America and Hot Dogs

“Sure, I’ve been called a xenophobe, but the truth is, I’m not. I honestly just feel that America’s the best country and all the other countries aren’t as good. That used to be called patriotism.” – Kenny Powers

Our founding fathers prepared the soil on which this dream called freedom was cultivated. To paraphrase the Constitution, here are a couple of the building blocks of America:
  1. Freedom
  2. Being sweet
  3. Kicking ass
  4. Overeating

Sure, the US is the fattest country in the world. Who cares? We LOVE food. We love food so much that we honor our nation’s independence with a contest of who can consume the most hot dogs and buns in 10 minutes. Then, after we are through watching human greatness personified, we turn to our very own grills, consume copious amounts of a domestic beer (Im told that nothing is more American than a Blue Ribbon winner), and then watch things explode.

BOOM! Welcome to America, land of the free!



According to Wikipedia, the only truly accredited source of human intelligence, The Nathan’s Famous Hot Dog Eating Contest has occurred almost annually since 1916. “According to legend, on July 4, 1916 four immigrants had a hot dog eating contest at Nathan's Famous stand on Coney Island to settle an argument about who was the most patriotic.” Imagine that. Just prior to World War I, four men from less superior lands adopted the way of OUR land and expressed their love for this fair country by gorging themselves on processed meat products.

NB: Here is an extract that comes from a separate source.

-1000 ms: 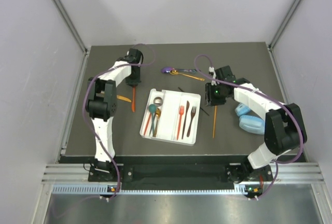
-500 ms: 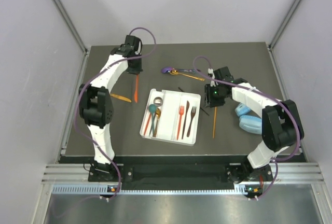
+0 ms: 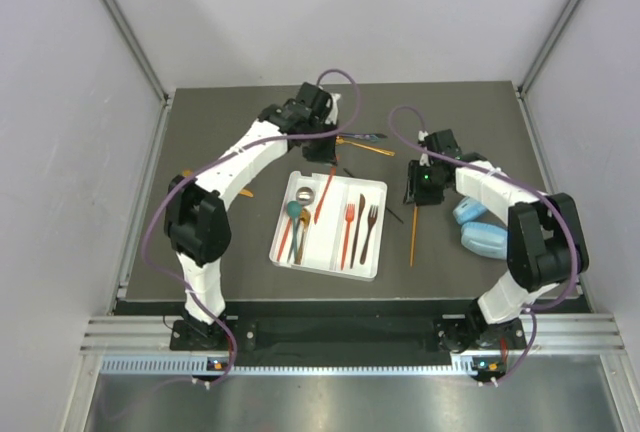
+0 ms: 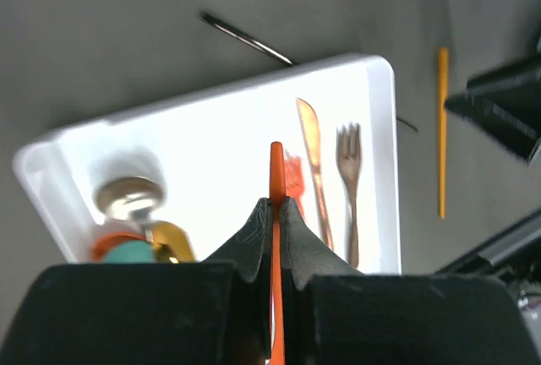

Unfortunately, not all great ideas are appreciated in their time and this event trickled into relative obscurity until one Independence day, when a man by the name of Takeru Kobayashi doubled the previous world record by eating 50 hot dogs and buns. Slight problem here: only Americans win American contests on Independence Day. That’s non-negotiable. Kobayashi had a vice grip on the Mustard Belt for six long years. But in 2007, a true American hero by the name of Joseph Christian “Jaws” Chestnut emerged from relative obscurity to consume 66 hot dogs and buns, shock the world and restore American glory. The Mustard Belt was once again rested safely on US soil!




As with World War II, the Japanese struck first, but ultimately found out that the pimp hand of Uncle Sam is oh so strong.



Our hero has since defended the crown two consecutive years in a row, including an epic “Eat off” overtime victory in 2008 and a new world record of 68 hot dogs and buns in 2009. With Kobayashi holding out of the competition for contractual reasons (aka whining like KOBE–yashi), you can put another tally in the win column for the Red, White, and Blue.

So tomorrow, grab an ice cold American beer and allow yourself an hour to bask in the glory of the Stars and Stripes as you witness a young man push himself to the limit and perform the kind of overeating that puts Oprah and Kirstie Alley to shame.